[Stored data]
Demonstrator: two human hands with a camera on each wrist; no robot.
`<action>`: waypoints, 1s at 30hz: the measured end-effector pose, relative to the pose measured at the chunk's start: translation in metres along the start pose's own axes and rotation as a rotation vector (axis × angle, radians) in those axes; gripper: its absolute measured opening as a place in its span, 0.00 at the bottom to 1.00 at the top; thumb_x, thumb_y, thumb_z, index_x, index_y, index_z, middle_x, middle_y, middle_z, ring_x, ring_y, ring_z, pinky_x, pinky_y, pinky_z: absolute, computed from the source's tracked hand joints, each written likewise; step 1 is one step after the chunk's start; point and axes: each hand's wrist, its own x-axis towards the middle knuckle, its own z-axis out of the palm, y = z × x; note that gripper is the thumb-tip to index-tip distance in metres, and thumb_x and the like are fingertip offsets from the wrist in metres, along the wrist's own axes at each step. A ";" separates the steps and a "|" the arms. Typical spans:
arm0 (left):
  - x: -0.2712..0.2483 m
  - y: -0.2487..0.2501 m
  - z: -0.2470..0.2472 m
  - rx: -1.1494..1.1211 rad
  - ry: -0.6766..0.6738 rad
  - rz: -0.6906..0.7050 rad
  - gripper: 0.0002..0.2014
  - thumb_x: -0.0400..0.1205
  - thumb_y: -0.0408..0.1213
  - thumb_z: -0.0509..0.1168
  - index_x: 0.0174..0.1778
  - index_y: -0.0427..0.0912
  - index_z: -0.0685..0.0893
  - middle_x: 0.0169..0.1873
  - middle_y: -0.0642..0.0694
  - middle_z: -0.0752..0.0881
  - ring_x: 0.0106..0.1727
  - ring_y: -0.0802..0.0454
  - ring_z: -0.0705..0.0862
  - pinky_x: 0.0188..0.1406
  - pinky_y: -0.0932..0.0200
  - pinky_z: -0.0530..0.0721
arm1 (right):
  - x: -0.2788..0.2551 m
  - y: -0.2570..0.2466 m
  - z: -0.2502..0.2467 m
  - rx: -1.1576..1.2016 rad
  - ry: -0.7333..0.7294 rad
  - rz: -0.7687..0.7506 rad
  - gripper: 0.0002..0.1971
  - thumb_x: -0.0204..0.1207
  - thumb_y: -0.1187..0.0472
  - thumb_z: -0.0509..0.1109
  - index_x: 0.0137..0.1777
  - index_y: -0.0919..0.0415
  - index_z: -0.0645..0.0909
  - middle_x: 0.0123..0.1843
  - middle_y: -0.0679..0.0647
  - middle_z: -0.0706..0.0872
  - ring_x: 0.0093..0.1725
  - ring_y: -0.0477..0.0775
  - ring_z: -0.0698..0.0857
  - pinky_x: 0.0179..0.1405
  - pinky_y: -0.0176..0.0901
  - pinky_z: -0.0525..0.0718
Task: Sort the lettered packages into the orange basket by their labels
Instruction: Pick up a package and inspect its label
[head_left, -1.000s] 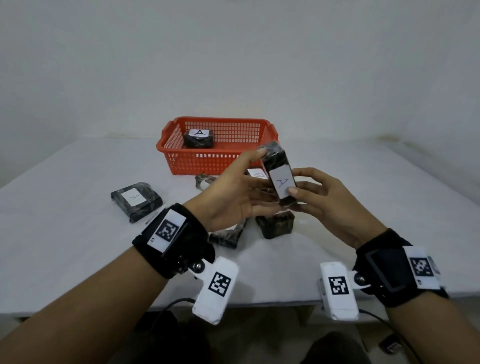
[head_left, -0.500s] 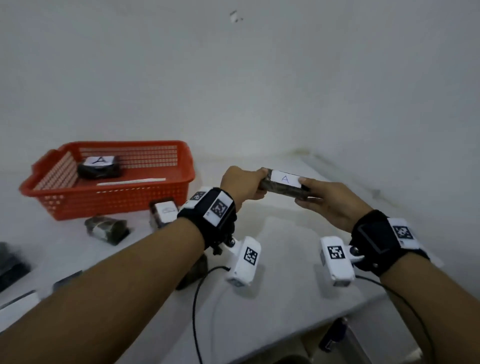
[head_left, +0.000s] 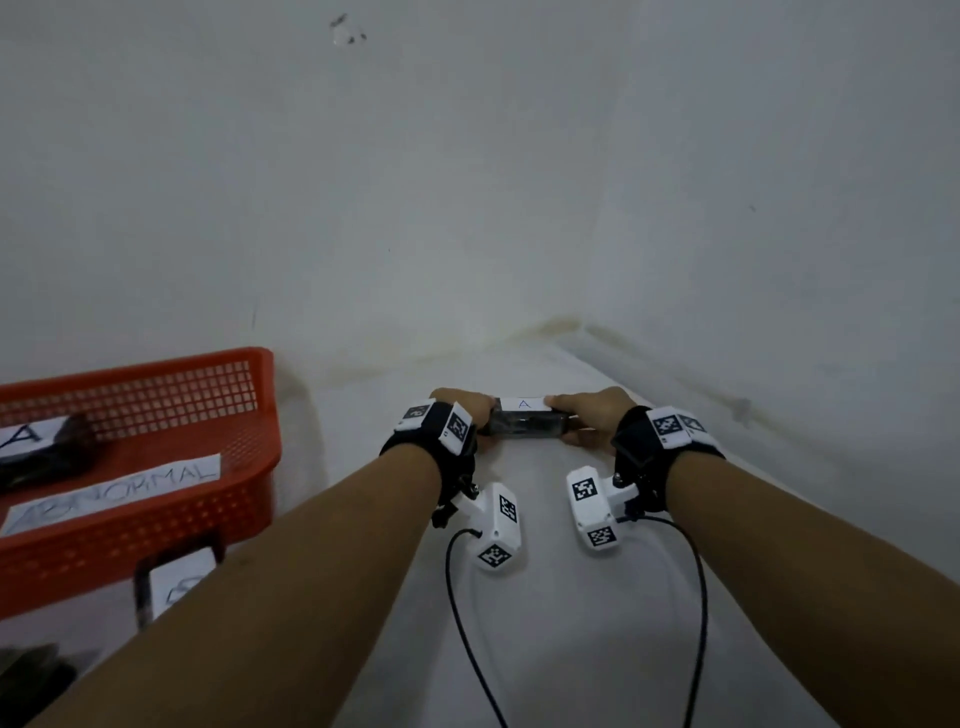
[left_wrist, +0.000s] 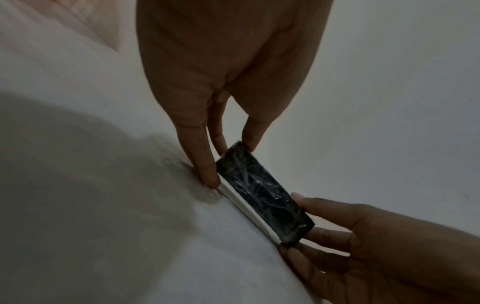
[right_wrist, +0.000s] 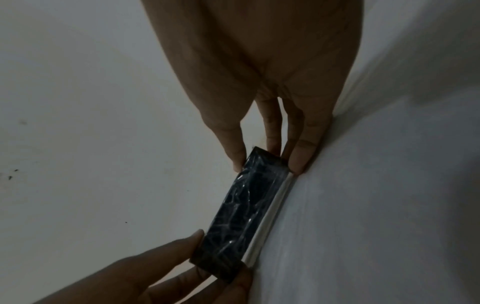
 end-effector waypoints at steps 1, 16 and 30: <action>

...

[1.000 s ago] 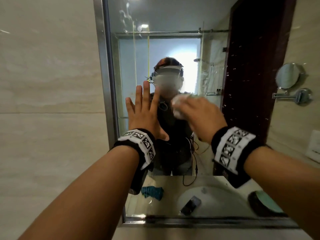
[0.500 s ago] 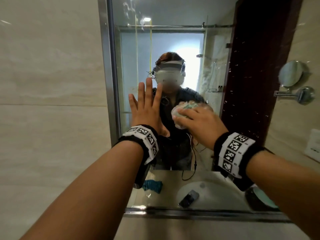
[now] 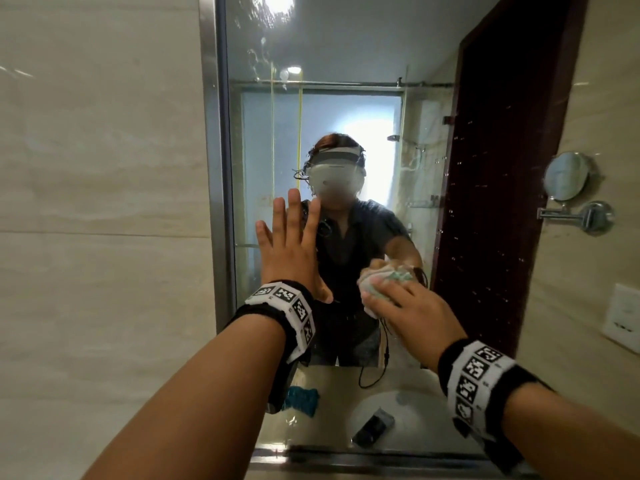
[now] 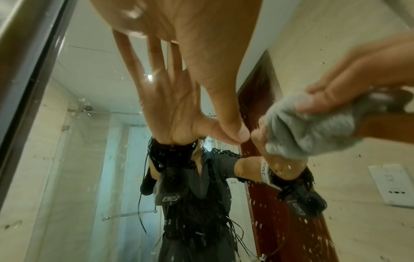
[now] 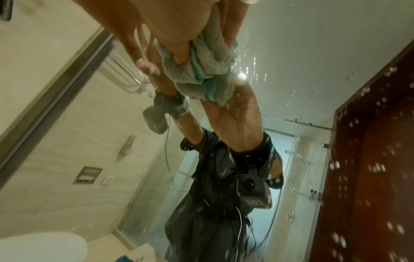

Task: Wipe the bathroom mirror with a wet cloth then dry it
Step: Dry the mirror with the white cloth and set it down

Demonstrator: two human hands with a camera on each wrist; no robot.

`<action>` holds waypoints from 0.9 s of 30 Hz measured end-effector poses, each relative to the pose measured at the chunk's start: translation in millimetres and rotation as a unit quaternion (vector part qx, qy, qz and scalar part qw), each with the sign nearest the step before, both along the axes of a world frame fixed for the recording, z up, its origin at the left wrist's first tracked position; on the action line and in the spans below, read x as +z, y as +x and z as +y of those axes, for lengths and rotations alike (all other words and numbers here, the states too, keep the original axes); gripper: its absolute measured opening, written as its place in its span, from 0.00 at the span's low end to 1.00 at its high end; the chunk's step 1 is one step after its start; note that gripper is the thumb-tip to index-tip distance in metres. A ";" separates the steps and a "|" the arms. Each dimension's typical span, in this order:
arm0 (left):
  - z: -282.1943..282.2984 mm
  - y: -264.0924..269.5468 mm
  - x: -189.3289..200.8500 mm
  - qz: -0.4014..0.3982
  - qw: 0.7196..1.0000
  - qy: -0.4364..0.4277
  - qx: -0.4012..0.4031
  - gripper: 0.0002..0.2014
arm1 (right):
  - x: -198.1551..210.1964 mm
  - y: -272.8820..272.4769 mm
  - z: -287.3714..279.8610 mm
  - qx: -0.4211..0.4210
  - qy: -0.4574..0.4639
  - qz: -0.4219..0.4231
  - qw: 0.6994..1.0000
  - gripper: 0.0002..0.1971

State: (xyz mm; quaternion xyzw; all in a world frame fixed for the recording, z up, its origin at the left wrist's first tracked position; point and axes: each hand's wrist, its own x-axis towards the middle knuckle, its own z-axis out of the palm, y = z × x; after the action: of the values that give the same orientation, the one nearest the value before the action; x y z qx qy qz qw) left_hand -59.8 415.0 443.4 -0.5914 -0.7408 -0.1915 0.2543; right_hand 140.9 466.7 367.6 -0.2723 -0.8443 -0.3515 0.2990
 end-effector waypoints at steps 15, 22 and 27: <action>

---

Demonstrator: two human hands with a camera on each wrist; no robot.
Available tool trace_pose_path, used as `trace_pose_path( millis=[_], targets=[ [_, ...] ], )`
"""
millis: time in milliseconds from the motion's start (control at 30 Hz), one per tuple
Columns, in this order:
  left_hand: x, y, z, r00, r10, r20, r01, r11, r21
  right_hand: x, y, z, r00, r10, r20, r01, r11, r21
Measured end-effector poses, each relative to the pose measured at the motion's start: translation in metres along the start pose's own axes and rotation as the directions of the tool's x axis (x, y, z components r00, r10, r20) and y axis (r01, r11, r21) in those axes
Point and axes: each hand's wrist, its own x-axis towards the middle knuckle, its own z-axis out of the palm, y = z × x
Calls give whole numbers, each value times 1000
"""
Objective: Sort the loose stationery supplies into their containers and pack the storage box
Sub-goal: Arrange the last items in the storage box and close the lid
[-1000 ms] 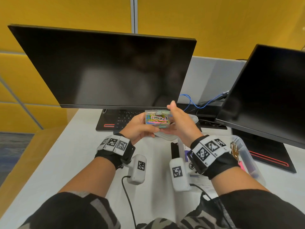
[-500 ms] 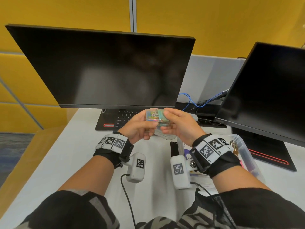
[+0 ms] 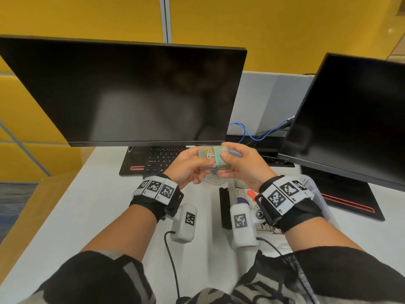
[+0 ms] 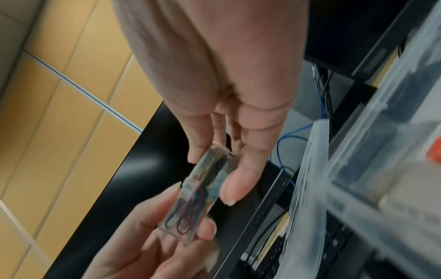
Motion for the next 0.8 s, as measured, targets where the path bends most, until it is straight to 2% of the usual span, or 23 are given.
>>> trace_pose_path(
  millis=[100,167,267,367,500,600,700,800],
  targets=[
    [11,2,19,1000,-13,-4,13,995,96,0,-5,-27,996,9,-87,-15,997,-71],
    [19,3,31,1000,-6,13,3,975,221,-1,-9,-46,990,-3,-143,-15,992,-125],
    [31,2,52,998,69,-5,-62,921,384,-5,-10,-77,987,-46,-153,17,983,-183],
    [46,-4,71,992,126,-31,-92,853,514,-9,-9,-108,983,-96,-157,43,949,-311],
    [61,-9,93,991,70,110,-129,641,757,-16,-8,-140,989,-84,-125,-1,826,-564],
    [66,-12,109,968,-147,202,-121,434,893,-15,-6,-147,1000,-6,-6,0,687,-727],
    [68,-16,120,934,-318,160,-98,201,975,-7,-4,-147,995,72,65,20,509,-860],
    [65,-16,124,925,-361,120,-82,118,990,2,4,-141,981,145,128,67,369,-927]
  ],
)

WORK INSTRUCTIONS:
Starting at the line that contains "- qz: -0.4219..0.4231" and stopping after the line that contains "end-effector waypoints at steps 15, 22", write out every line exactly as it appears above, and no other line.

TASK RESPONSE:
  - qz: -0.4219..0.4231
  - qw: 0.6994..1.0000
  - gripper: 0.0002..0.1971

State: (xyz mm; quaternion xyzw; all in a world frame fixed for the recording, z up, its origin at the left wrist's first tracked position; point and axes: each hand's wrist, its own x-axis towards the middle knuckle, its own z-axis out of the palm, y = z × x; after the action: of the values that give the same orientation, the one nearest the value before the action; x y z qx qy qz qw) left_hand -59.8 415.0 443.4 -0.5914 -0.7408 -0.1915 0.2543; right_hand 140.9 466.7 367.6 -0.2723 -0.8443 -0.3515 0.2990
 end-effector waypoints at steps 15, 22 and 27: <action>

None of the exercise remains to be done.